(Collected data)
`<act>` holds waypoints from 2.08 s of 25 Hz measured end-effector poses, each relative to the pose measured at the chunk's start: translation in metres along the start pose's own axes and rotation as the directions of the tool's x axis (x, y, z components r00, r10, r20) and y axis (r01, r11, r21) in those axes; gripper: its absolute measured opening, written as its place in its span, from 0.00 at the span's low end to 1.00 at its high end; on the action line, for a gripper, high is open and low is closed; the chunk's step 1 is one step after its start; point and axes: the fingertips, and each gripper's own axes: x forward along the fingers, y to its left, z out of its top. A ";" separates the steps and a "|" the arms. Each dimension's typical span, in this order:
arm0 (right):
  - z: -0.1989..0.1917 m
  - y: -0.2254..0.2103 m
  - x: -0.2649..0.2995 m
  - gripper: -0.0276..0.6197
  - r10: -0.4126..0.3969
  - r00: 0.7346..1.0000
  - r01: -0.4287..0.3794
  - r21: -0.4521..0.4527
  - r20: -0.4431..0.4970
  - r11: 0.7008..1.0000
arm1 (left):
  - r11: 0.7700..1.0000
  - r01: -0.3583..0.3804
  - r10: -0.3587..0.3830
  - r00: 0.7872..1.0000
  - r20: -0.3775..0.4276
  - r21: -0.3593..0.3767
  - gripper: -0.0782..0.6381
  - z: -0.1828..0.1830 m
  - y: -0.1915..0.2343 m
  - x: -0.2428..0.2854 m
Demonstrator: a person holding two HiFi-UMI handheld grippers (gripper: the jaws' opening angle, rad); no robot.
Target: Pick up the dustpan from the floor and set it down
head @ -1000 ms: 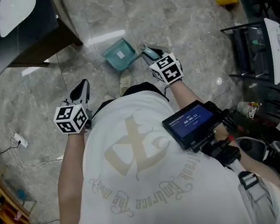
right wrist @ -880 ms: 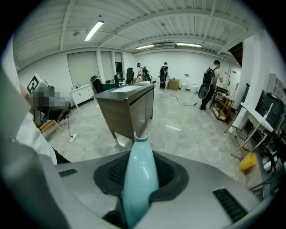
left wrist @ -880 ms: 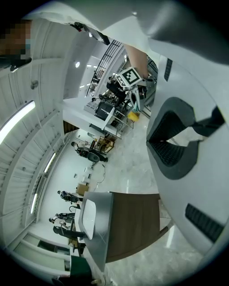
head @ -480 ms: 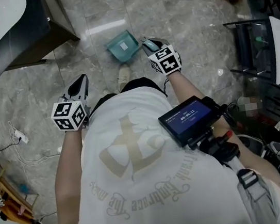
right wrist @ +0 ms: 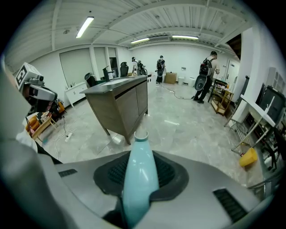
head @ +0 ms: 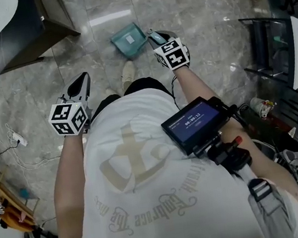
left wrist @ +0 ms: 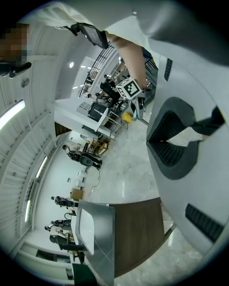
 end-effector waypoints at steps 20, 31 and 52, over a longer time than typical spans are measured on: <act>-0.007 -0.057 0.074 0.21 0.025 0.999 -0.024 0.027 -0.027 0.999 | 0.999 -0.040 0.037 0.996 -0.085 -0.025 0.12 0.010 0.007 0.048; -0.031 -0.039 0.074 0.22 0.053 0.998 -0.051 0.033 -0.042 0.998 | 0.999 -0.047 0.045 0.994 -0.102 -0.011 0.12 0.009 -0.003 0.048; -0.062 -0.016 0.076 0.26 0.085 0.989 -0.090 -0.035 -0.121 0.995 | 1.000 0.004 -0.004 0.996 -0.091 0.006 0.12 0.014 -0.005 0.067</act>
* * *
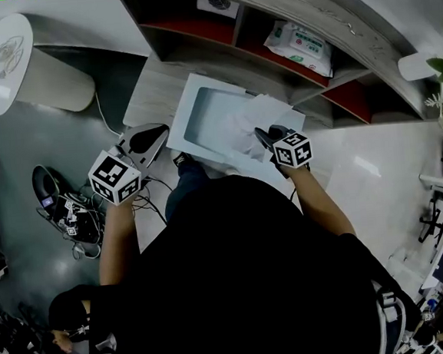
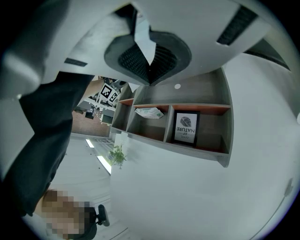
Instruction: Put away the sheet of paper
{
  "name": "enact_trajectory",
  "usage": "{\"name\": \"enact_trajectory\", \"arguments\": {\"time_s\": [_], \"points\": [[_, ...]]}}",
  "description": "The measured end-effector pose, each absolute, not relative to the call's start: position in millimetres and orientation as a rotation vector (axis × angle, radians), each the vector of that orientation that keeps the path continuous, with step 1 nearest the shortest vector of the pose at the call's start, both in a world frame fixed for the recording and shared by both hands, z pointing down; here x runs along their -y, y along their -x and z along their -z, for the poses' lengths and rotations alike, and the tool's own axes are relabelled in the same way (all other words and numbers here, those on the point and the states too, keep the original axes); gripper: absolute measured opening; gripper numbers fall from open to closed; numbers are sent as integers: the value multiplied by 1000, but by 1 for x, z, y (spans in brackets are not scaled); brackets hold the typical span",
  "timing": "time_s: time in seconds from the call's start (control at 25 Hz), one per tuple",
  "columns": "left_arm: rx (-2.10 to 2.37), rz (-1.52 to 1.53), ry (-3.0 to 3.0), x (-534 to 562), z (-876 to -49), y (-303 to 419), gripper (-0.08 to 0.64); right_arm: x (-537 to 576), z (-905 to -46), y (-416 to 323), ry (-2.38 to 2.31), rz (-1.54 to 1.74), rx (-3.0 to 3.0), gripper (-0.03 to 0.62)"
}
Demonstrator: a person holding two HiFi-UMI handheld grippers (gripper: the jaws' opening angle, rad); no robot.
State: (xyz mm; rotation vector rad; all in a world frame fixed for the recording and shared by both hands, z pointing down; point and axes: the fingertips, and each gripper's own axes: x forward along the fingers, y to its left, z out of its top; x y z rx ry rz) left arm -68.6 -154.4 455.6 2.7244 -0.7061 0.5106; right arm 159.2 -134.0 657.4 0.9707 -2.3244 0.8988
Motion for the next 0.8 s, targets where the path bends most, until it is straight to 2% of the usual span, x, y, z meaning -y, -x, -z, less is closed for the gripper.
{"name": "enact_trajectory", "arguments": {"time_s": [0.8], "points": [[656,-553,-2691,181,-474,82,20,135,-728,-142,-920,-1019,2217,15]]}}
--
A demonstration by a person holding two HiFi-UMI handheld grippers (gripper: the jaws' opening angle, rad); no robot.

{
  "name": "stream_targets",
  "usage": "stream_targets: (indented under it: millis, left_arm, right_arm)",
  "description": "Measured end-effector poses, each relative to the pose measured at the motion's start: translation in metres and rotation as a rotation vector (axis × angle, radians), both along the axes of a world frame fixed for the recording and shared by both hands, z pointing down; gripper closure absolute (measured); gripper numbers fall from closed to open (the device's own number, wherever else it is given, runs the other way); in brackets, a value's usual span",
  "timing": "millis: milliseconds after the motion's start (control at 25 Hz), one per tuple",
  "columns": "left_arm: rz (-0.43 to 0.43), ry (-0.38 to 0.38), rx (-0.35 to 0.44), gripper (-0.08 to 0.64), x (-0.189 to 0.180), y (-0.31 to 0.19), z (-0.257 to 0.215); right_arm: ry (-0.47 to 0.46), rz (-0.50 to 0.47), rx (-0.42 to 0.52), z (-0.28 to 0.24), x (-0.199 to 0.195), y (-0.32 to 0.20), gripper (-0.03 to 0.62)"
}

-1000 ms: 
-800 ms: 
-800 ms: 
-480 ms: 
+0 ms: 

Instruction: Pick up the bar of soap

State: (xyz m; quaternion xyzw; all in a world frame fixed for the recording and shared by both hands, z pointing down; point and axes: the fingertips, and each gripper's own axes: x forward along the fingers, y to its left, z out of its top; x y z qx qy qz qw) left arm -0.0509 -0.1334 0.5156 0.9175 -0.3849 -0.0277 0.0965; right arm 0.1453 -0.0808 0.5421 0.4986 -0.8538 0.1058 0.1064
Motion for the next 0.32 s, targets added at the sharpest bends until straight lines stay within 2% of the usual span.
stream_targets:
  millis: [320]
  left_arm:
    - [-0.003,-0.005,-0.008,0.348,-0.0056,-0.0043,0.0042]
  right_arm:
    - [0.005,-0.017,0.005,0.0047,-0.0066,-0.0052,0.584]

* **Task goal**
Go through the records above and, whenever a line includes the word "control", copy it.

* **Written solution**
  "timing": "time_s: time in seconds from the call's start (control at 25 Hz), one per tuple",
  "timing": "millis: milliseconds after the motion's start (control at 25 Hz), one per tuple",

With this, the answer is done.